=== Exercise aim ===
For the material below, please count the lines containing "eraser". Reply with the count alone.

━━━━━━━━━━━━━━━━━━━━━━━━━━━━━━

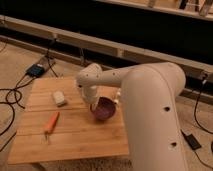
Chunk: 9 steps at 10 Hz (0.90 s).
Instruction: Drag the ceramic bowl in a circle
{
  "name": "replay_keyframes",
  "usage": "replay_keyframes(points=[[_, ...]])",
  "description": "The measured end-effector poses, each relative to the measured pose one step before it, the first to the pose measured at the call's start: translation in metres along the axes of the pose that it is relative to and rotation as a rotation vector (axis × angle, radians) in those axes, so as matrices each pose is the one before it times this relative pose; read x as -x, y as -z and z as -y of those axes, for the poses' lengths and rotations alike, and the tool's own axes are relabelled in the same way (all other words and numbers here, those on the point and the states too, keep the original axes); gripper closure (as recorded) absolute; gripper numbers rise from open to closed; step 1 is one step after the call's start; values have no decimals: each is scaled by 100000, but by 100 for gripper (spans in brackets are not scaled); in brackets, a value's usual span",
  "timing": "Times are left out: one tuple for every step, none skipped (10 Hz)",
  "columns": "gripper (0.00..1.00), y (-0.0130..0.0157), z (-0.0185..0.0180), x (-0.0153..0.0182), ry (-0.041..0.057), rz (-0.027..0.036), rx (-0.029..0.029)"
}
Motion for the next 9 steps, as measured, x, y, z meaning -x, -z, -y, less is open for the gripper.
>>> replay_keyframes(points=[[100,102,-1172,-774,4575,-1676,-794],[100,144,-798,-680,2841,-1455,-322],[100,194,-1002,-1229,3410,-2576,-382],[100,65,-291,-728,1003,-1447,-202],[100,73,-111,-1481,806,-2810,-480],[100,22,31,-785,-784,-1392,377],[100,-50,267,-849,-1890,-1502,523],[100,-97,682,-1303,-4078,-2326,1223],[100,-69,586,-706,-3159,-1497,1087]])
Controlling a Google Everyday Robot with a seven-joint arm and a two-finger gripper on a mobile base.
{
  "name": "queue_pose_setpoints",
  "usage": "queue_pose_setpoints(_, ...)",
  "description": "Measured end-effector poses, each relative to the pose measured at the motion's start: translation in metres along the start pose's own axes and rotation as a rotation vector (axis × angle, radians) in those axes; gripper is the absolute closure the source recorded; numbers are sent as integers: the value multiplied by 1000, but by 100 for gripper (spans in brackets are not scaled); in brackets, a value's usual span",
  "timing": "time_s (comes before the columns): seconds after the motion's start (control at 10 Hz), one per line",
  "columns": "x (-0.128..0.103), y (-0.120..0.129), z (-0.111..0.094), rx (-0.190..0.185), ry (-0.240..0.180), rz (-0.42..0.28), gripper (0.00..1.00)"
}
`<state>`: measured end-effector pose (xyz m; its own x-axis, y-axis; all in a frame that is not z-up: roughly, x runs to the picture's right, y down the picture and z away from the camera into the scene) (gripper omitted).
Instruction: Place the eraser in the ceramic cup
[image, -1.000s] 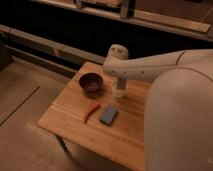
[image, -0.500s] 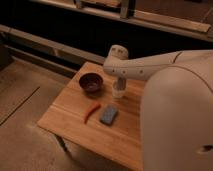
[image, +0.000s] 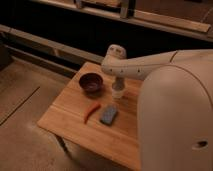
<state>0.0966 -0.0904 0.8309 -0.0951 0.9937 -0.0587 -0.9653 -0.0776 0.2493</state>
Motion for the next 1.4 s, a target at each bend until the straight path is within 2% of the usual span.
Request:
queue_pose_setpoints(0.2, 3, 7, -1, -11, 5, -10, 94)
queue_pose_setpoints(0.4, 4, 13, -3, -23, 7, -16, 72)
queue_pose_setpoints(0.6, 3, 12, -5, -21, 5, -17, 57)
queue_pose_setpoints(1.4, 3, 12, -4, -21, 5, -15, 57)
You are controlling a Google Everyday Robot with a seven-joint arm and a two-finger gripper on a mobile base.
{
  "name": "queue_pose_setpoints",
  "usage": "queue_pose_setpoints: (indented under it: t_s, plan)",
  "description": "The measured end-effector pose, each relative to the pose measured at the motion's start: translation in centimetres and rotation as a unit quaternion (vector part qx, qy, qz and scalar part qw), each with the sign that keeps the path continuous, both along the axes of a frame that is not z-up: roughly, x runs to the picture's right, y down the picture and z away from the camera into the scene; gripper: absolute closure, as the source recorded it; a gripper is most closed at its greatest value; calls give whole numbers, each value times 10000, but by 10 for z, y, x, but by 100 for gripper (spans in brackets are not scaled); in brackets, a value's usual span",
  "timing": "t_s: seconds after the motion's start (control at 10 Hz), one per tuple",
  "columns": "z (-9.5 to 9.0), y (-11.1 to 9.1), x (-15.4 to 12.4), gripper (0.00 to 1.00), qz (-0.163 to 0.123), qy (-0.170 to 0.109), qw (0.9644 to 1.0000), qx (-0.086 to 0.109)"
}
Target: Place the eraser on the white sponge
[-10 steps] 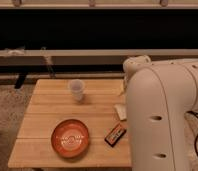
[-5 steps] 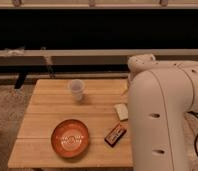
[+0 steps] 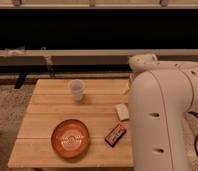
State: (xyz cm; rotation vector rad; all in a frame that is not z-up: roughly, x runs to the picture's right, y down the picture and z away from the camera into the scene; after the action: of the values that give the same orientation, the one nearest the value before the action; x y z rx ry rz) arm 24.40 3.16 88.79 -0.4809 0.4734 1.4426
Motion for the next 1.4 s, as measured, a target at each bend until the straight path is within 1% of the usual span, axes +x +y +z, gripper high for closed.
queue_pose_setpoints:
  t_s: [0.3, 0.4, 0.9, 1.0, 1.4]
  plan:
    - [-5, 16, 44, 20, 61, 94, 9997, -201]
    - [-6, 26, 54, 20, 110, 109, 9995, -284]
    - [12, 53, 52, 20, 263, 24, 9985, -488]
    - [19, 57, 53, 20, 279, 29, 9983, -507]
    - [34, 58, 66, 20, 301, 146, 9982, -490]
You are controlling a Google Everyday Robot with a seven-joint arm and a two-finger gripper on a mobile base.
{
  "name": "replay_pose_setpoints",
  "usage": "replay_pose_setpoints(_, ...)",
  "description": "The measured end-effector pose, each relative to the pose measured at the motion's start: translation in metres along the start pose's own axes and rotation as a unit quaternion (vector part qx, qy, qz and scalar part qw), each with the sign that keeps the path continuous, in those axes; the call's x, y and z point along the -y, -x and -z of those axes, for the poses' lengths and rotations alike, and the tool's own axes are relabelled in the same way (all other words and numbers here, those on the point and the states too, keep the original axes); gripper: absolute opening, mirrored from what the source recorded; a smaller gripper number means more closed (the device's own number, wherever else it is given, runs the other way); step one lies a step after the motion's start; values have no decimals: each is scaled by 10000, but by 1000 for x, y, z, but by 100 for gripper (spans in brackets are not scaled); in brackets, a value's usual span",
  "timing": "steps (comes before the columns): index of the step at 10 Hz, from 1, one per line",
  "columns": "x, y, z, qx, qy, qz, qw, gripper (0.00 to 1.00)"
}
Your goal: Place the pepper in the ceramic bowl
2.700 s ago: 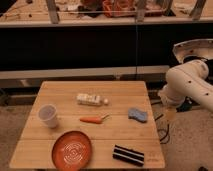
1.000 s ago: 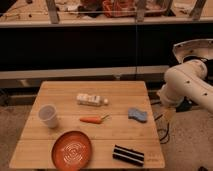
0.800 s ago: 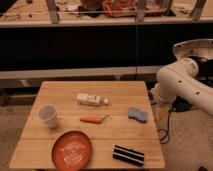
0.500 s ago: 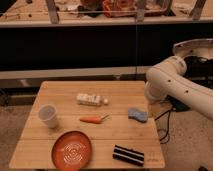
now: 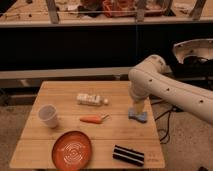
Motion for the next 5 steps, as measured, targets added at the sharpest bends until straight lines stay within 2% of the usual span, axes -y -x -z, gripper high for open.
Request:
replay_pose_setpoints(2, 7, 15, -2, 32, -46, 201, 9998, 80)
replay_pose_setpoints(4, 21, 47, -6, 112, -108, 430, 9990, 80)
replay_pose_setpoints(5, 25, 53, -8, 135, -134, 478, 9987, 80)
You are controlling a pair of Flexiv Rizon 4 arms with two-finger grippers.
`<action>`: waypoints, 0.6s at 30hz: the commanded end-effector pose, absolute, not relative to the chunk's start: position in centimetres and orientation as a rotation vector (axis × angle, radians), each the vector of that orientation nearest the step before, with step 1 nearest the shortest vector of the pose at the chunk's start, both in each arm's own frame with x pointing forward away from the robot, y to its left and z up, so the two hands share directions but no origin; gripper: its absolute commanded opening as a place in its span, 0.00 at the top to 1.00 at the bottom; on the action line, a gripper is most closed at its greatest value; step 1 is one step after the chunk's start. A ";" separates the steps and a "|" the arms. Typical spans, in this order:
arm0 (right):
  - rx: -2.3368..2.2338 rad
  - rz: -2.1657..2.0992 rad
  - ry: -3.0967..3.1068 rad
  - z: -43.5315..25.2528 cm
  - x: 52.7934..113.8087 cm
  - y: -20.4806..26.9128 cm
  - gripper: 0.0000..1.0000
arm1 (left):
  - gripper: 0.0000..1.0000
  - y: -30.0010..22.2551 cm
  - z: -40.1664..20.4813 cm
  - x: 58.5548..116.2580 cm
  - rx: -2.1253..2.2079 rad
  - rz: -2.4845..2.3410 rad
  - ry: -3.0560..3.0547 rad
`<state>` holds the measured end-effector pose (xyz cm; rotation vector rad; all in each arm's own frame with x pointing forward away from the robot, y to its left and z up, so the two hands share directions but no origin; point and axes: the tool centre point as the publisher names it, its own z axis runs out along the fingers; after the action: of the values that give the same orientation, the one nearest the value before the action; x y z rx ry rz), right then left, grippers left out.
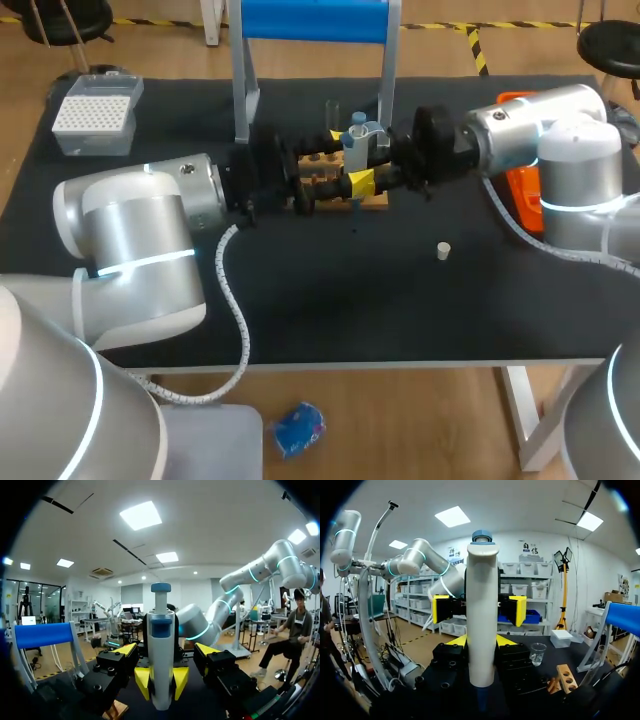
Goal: Invert the test tube, pick up the pipette, mount the tip to pipette, aspirate from beaker and dispense into the tube, eject the tip, return the pipette, and cap with the stopper.
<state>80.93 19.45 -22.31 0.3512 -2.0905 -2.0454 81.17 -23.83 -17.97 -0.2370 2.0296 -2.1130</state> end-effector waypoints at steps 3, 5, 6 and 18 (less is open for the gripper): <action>0.349 -2.047 -2.091 -22.4 81.0 19.4 1.00 | 0.43 -24.1 -18.1 81.1 -0.248 -2.103 2.029; 0.348 -2.047 -2.091 -22.4 81.0 19.4 1.00 | 0.49 -24.1 -18.1 81.1 -0.248 -2.099 2.032; 0.348 -2.048 -2.090 -22.4 81.0 19.4 1.00 | 0.51 -24.1 -18.1 81.1 -0.249 -2.099 2.033; 0.344 -2.049 -2.090 -22.5 80.9 19.4 1.00 | 0.90 -24.1 -18.3 81.2 -0.251 -2.094 2.036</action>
<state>80.81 19.40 -22.48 0.3462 -2.0879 -2.0487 81.43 -23.73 -18.28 -0.2459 2.0381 -2.0980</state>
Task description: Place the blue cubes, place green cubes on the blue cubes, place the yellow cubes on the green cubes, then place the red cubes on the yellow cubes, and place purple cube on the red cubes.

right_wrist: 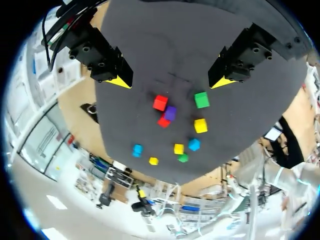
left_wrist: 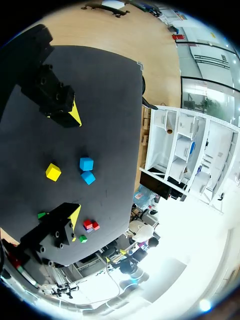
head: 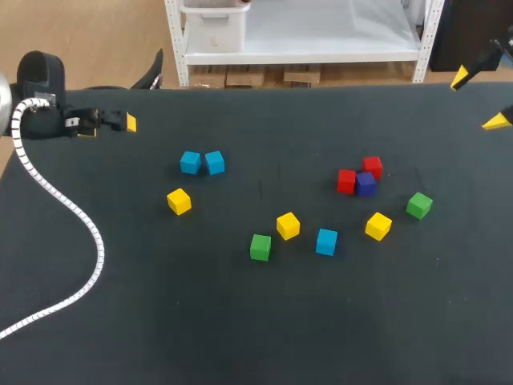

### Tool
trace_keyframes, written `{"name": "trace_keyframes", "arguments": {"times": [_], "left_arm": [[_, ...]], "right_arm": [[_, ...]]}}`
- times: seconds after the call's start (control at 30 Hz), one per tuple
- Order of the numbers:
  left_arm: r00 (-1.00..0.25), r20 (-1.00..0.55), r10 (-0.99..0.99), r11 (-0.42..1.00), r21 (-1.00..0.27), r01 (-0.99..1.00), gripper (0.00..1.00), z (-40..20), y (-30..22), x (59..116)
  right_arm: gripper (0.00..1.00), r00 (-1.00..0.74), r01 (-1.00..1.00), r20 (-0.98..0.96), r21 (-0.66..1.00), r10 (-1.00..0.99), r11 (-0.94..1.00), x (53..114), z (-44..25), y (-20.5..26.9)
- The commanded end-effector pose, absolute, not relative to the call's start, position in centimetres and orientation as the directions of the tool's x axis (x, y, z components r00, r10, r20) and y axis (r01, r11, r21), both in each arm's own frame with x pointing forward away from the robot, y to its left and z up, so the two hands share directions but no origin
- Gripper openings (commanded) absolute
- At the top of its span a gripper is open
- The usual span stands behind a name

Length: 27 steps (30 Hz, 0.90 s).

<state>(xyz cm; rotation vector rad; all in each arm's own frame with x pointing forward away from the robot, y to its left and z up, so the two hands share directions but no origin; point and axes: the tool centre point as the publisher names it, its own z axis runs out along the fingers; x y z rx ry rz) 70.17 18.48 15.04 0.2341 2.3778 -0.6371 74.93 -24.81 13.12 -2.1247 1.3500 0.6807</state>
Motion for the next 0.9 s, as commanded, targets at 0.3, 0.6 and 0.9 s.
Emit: {"name": "trace_keyframes", "arguments": {"times": [0.3, 0.6, 0.9], "left_arm": [[-0.769, -0.640, 0.003, 0.866, -0.383, 0.321, 1.00, 15.1, 18.5, 70.1], [-0.769, -0.640, 0.003, 0.866, -0.383, 0.321, 1.00, 15.1, 18.5, 70.1], [-0.769, -0.640, 0.003, 0.866, -0.383, 0.321, 1.00, 15.1, 18.5, 70.1]], "right_arm": [[1.00, 0.221, -0.920, -0.742, 0.057, -0.633, -0.388, 74.0, 12.7, -27.0], [1.00, 0.208, -0.956, -0.766, -0.029, -0.608, -0.291, 72.1, 12.9, -26.5], [1.00, 0.234, -0.970, -0.753, -0.142, -0.615, -0.196, 69.6, 13.7, -26.0]]}}
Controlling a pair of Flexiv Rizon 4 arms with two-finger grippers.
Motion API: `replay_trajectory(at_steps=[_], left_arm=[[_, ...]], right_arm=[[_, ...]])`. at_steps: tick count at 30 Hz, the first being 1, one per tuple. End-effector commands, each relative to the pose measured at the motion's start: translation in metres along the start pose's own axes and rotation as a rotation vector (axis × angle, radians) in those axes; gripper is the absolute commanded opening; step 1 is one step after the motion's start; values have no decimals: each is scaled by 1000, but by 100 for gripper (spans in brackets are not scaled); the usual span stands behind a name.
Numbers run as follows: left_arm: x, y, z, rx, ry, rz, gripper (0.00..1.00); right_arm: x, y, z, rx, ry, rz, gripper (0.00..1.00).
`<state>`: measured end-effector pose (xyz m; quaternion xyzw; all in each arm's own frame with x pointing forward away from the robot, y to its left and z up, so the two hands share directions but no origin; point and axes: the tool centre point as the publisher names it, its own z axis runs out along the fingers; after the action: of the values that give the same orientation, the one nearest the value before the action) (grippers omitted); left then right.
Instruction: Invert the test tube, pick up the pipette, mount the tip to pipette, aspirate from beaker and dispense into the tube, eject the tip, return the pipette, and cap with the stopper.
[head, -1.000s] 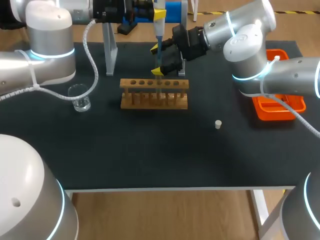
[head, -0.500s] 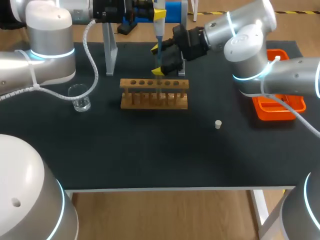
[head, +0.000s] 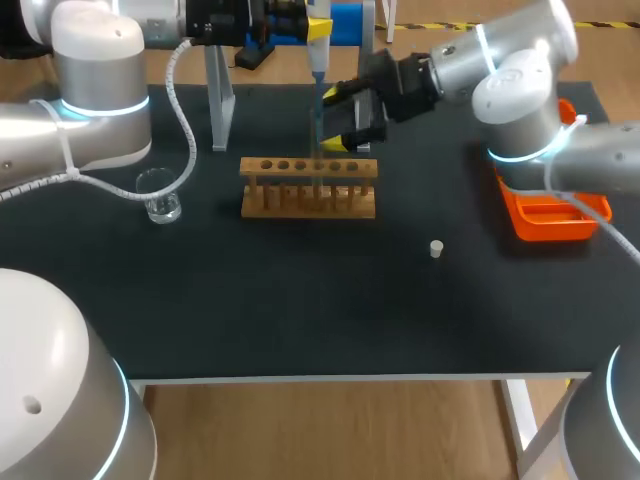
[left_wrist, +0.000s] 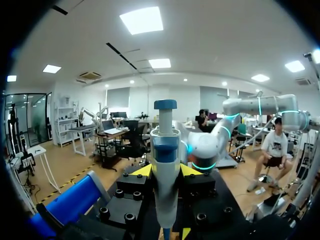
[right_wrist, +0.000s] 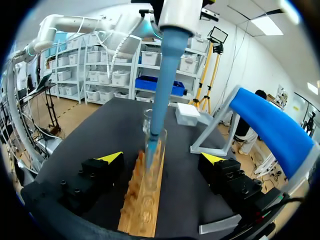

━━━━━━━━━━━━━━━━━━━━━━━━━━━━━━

=== Exercise result ===
2